| WHAT YOU WILL DO |
Look through the listing below, find every line with the string "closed", and copy it.

--- START ---

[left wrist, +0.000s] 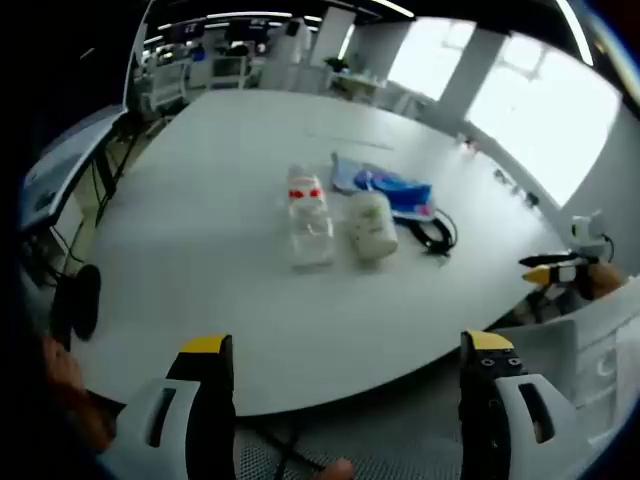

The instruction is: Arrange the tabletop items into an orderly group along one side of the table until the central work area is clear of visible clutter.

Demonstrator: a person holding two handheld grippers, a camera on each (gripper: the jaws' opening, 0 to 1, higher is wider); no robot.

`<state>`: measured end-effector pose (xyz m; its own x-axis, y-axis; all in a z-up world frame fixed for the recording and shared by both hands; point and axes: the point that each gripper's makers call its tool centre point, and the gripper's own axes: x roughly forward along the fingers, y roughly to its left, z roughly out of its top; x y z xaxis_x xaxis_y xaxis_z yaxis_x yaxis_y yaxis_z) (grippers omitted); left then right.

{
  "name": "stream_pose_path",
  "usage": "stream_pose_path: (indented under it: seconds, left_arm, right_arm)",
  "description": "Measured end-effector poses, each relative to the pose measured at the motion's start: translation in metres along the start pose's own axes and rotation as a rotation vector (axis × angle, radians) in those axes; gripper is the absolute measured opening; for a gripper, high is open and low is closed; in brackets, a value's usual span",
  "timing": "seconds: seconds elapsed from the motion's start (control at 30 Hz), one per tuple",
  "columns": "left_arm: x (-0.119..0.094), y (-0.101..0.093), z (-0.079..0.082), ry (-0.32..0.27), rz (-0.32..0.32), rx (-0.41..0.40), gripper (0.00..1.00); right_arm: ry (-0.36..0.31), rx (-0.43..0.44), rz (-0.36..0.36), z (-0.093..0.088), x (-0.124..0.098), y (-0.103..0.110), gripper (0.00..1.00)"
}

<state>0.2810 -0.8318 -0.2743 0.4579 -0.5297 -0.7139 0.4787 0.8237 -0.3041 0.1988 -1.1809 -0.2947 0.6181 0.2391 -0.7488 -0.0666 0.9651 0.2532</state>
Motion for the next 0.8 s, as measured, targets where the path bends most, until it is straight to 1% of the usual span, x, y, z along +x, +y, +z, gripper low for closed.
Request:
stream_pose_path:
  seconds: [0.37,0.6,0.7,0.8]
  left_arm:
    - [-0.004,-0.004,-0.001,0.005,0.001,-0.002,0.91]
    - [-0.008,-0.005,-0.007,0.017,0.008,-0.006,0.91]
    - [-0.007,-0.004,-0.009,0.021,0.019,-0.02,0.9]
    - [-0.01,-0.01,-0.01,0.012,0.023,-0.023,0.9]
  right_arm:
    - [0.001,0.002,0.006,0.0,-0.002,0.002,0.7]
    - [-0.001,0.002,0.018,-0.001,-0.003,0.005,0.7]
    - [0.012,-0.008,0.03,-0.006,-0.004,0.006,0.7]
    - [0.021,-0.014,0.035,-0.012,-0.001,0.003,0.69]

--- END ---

| COMPLETED TASK |
  "description": "Measured end-effector poses, each relative to the pose measured at the motion's start: translation in metres along the start pose's own axes and rotation as a rotation vector (axis × angle, radians) in those axes; gripper is the absolute measured opening; for a gripper, high is open and low is closed; in brackets, a value's usual span",
Motion for the next 0.8 s, as measured, targets where the path bends most, until it is straight to 1% of the usual span, x, y, z along +x, +y, +z, gripper low for closed.

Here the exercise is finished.